Setiap peristiwa besar yang kemudian berkembang kerap kali melahirkan Teori Konspirasi, mulai dari yang bersifat lokal seperti pembunuhan Presiden Amerika Serikat John F Kennedy hingga yang bersifat global yakni pandemi Covid-19 yang kini tengah mencengkram dunia.
Teori Konspirasi buat saya seperti fatamorgana, bayangan sebuah oase dengan air jernih yang tampak menyegarkan di tengah gurun pasir nan tandus.
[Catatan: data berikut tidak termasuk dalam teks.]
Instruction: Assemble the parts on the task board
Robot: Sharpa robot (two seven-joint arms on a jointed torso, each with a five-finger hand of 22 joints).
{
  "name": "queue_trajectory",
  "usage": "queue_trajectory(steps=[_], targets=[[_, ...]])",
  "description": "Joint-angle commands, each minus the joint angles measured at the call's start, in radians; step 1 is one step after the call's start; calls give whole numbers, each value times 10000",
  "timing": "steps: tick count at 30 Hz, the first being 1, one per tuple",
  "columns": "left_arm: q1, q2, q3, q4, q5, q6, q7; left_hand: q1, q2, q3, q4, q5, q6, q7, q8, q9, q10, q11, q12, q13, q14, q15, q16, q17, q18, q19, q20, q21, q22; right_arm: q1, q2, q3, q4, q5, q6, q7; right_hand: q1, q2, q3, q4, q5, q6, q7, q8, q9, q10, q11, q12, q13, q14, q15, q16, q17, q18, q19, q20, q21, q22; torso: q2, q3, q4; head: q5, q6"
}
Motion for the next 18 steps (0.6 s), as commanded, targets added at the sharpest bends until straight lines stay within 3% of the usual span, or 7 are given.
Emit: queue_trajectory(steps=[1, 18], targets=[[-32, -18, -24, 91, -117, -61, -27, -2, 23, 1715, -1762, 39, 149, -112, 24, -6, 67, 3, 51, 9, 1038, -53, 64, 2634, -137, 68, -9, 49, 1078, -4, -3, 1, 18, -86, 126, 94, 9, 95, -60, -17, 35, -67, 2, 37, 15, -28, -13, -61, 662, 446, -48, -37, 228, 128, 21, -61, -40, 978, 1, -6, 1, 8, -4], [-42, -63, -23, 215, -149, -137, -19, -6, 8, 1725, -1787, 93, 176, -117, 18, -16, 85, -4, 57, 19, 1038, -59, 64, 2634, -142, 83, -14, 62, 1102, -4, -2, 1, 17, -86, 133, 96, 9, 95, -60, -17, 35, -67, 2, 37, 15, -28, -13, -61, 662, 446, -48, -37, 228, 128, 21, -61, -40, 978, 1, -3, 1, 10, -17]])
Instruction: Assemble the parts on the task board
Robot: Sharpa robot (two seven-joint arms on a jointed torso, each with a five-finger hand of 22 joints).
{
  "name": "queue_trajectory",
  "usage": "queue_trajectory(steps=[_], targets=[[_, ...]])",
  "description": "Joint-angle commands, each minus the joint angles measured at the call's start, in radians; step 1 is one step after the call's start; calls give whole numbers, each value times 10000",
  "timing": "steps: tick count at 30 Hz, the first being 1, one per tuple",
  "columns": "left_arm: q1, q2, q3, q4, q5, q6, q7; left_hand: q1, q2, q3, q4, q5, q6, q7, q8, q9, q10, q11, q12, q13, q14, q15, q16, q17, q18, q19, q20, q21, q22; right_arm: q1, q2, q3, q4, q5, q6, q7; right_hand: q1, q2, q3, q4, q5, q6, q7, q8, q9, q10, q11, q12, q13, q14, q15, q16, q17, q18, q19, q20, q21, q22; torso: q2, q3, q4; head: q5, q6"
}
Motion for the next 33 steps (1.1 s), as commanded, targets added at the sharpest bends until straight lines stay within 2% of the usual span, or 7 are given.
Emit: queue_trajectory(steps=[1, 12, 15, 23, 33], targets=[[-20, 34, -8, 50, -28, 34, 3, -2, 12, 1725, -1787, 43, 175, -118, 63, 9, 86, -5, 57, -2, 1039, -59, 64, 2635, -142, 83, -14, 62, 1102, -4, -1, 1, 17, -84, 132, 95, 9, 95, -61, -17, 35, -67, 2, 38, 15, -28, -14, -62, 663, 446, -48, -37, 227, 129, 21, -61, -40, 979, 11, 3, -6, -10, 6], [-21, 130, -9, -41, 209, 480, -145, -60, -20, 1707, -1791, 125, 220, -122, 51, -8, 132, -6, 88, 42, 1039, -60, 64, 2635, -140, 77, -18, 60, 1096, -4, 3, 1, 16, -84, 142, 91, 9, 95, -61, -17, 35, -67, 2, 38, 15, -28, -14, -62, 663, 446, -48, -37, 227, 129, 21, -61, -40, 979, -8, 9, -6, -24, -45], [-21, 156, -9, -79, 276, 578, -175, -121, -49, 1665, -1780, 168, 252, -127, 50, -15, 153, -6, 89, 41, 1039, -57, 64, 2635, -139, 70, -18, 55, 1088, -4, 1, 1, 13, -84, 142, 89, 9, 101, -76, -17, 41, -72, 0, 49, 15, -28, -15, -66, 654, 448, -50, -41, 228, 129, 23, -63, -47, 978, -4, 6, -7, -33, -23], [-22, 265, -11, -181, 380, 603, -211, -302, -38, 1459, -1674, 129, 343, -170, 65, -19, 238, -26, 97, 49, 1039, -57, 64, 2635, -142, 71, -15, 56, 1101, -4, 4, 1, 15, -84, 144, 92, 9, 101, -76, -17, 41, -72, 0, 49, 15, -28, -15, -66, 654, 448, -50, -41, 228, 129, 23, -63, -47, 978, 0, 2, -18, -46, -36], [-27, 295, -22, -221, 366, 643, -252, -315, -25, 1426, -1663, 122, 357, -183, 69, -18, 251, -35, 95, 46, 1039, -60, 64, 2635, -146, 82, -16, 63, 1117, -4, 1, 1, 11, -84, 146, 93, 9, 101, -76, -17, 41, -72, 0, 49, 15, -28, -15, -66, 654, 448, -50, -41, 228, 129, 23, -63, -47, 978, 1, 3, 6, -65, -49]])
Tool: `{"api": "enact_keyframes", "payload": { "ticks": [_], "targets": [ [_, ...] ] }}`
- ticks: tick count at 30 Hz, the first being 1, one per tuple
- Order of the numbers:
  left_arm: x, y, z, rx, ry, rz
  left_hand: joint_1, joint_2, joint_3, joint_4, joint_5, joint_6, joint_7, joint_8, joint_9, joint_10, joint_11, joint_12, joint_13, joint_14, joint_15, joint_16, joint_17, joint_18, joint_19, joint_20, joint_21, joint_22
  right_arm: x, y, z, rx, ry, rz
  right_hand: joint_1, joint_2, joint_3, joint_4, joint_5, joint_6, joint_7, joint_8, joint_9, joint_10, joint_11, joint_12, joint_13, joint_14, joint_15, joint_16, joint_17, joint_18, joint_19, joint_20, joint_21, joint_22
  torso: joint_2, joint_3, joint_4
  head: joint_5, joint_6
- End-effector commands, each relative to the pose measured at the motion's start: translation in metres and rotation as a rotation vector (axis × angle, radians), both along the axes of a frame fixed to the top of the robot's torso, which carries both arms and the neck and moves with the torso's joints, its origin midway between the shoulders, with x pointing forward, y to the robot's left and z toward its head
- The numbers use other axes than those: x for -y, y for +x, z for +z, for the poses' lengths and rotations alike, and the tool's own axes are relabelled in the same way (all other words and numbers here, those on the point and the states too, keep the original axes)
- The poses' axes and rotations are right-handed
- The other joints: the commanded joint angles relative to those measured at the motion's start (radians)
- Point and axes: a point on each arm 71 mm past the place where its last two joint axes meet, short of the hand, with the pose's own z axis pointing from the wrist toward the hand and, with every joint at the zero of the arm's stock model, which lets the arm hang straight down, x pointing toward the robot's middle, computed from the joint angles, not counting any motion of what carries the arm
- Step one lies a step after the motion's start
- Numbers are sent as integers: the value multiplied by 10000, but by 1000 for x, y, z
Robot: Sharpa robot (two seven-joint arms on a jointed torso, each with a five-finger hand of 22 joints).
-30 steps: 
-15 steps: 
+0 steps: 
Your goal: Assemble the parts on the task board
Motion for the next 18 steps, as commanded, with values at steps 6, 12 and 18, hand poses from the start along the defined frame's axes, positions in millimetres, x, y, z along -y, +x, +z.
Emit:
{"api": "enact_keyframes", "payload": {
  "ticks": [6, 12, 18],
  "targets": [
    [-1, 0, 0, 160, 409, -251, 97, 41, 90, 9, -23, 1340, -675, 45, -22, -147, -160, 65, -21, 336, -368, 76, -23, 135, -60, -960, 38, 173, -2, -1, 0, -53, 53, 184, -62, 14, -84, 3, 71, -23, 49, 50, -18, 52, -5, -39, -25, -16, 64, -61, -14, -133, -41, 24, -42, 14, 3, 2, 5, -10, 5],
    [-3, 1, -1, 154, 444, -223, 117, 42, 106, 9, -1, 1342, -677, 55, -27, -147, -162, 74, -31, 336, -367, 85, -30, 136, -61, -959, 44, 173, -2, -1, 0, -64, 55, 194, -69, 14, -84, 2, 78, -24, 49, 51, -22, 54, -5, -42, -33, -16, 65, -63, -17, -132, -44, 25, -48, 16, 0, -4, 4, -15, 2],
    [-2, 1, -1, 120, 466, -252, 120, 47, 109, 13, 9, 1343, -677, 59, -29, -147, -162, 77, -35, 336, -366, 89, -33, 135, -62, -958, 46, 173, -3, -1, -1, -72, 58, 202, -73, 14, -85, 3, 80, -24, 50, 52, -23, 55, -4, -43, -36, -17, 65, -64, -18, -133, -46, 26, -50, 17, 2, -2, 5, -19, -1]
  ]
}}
Terlihat nyata namun faktanya hanya ilusi optik belaka.
Saya cenderung melihat Teori konspirasi, terutama yang berkaitan dengan pandemi Covid-19 itu lahir karena frustasi akan keadaan.Â
Kenyataan yang terjadi akibat pandemi ini memang beragam efeknya bagi setiap individu, namun yang pasti setiap individu ini merasakan ketidakpastian, dan setiap individu tak pernah suka akan ketidakpastian.
Mereka tak tahu persis apa yang sedang dan akan terjadi, bagaimana pandemi ini bisa terjadi hingga menimbulkan kesengsaraan seperti yang kita rasakan saat ini.
Apalagi kemudian berkembang lagi, terdapat kenyataan baru bahwa kita terpaksa harus hidup berdampingan dengan virus ini, karena entah kapan vaksinnya ada, yang berarti ada "kenormalan baru" dalam hidup kita sehari-hari, yang berbeda dari normal sebelum pandemi.
Nah, kondisi inilah yang membuat Teori Konspirasi bisa tumbuh subur di tengah krisis, bak jamur di musim penghujan.
Lantaran Teori Konspirasi selalu menawarkan penjelasan yang gampang dicerna, tak ngejelimet terkait situasi critical yang terjadi dan seperti tanpa kepastian ini.
Definisi Teori Konspirasi  tak jelas benar, karena hingga saat ini tak ada konsensus ilmiah untuk mendefinisikan Teori Konspirasi.
Tapi secara sederhana Teori Konspirasi adalah teori yang menerangkan sebuah fenomena secara sederhana dengan bombastis.
Ada beberapa ciri terkait teori ini, yang pertama pandangannya selalu hitam putih, tak mengenal spektrum warna lain. Ya, artinya masalah di dunia ini sederhana saja, tak ruwet sama sekali.